• **PROBLEM TO SOLVE**: Where a line of the entries holds the string "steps", copy that line.

[Stored records]
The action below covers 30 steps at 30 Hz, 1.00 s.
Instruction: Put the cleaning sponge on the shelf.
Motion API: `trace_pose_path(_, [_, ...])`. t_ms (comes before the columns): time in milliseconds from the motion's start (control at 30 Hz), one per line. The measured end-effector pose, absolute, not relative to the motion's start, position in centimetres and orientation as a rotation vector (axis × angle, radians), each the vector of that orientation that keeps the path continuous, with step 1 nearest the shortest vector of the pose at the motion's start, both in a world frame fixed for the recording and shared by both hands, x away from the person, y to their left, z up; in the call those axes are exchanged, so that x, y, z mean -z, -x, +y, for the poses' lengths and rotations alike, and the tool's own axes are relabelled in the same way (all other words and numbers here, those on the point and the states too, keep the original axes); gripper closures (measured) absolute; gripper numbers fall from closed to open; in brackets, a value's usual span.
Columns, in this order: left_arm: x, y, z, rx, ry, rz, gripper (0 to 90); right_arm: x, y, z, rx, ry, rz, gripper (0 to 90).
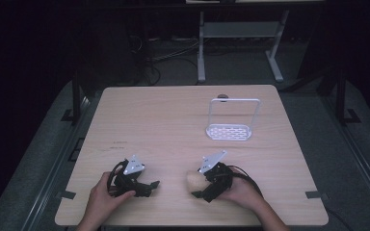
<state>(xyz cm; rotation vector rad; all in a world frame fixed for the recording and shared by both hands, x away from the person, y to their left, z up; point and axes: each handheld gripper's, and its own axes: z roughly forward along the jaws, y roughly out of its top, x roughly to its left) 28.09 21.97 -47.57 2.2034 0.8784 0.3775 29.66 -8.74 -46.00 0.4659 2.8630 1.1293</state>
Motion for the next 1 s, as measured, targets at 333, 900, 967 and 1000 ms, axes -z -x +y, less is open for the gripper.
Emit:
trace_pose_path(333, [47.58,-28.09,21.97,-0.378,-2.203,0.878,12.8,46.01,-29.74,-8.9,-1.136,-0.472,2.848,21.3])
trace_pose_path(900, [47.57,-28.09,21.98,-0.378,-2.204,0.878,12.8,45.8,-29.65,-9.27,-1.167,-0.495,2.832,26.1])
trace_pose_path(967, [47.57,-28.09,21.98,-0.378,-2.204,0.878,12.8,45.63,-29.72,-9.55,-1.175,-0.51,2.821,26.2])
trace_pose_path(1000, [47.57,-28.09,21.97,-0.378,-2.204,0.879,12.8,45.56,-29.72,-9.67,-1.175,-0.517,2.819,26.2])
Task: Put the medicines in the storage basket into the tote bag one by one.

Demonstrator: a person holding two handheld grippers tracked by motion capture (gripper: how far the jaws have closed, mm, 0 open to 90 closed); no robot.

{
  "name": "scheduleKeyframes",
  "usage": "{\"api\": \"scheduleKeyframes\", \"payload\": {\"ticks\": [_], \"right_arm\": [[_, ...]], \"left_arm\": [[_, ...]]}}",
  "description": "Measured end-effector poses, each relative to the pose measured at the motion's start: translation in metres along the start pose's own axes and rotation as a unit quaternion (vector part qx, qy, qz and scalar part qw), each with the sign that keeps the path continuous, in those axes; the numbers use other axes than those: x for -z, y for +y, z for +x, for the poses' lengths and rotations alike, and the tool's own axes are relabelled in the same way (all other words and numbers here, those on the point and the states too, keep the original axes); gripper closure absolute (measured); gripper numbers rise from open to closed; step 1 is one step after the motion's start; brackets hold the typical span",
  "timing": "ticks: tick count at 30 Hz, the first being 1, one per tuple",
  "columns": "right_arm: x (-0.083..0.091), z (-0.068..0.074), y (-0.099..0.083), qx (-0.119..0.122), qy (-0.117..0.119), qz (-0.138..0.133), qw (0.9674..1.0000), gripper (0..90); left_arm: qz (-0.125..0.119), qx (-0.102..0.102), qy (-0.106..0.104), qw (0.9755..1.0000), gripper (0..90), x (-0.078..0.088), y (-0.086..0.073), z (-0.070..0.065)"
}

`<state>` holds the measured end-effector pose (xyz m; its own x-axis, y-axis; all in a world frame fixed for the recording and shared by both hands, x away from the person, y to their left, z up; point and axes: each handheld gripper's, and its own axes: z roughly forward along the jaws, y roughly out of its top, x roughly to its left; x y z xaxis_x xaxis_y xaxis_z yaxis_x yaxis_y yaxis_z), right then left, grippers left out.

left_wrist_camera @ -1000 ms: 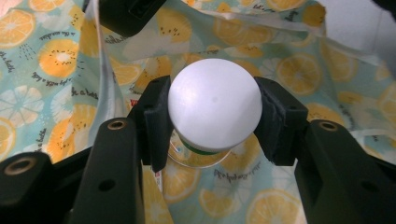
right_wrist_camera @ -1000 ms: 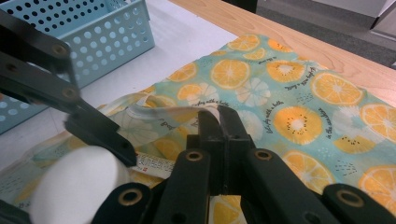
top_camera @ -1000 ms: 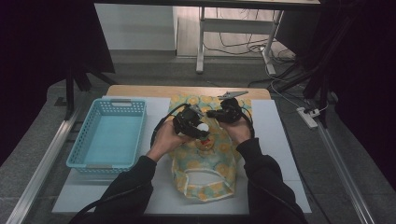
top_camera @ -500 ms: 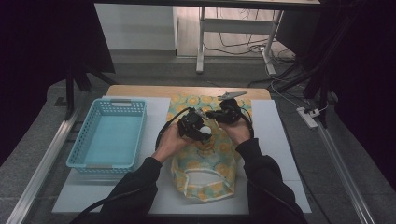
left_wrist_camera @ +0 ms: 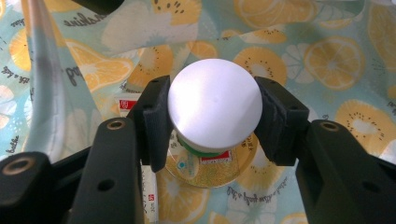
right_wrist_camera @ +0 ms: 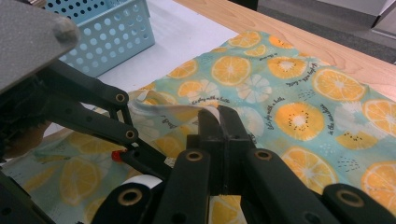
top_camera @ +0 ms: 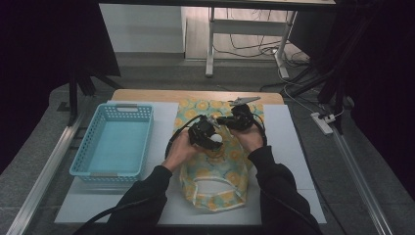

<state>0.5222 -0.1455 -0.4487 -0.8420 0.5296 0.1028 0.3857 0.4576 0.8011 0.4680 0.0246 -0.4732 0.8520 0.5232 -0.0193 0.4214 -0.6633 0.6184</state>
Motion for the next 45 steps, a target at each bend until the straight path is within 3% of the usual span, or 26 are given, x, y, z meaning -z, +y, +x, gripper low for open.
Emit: {"api": "scheduleKeyframes", "payload": {"ticks": [4, 9, 16, 21, 26, 32, 41, 45], "right_arm": [[0.000, 0.000, 0.000, 0.000, 0.000, 0.001, 1.0000, 90.0], [0.001, 0.000, -0.001, -0.001, 0.001, 0.000, 1.0000, 90.0], [0.002, -0.001, -0.002, -0.004, 0.001, 0.001, 1.0000, 90.0], [0.003, -0.002, -0.003, -0.005, 0.002, 0.000, 1.0000, 90.0], [0.003, -0.002, -0.003, -0.006, 0.001, 0.000, 1.0000, 90.0], [0.003, -0.001, -0.003, -0.005, 0.002, 0.000, 1.0000, 90.0], [0.002, 0.001, -0.002, -0.002, 0.003, 0.002, 1.0000, 90.0], [0.002, 0.002, -0.002, -0.001, 0.003, 0.002, 1.0000, 90.0]], "left_arm": [[-0.011, 0.007, -0.003, 0.9999, 38.5, 0.002, 0.001, 0.001], [-0.025, 0.010, 0.008, 0.9996, 29.9, 0.011, 0.002, -0.001], [-0.056, 0.032, -0.030, 0.9975, 20.1, 0.027, -0.002, 0.000], [-0.071, 0.051, -0.041, 0.9953, 14.2, 0.037, -0.006, -0.001], [-0.079, 0.051, -0.063, 0.9936, 5.3, 0.046, -0.011, -0.004], [-0.106, 0.057, -0.071, 0.9903, 1.6, 0.059, -0.021, -0.007], [-0.117, 0.044, -0.089, 0.9882, 1.6, 0.070, -0.033, -0.019], [-0.114, 0.043, -0.082, 0.9891, 0.5, 0.071, -0.039, -0.026]]}}
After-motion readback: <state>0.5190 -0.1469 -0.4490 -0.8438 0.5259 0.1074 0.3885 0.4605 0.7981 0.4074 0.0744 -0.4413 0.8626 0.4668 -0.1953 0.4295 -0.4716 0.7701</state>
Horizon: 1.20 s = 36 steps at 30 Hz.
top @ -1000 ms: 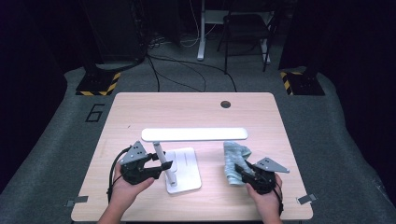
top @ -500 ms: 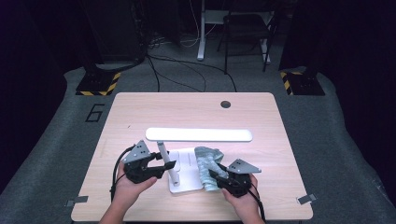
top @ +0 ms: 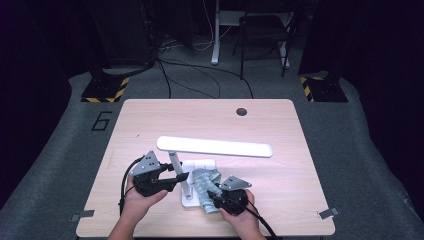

• **TASK ANSWER**:
The action below covers 30 steps at 30 Hz, 1.00 s.
Motion for the next 45 steps, a target at each bend until the straight path is within 3% of the usual span, or 26 are given, x, y, z meaning -z, +y, +x, gripper low for open.
Horizon: 1.20 s = 36 steps at 30 Hz.

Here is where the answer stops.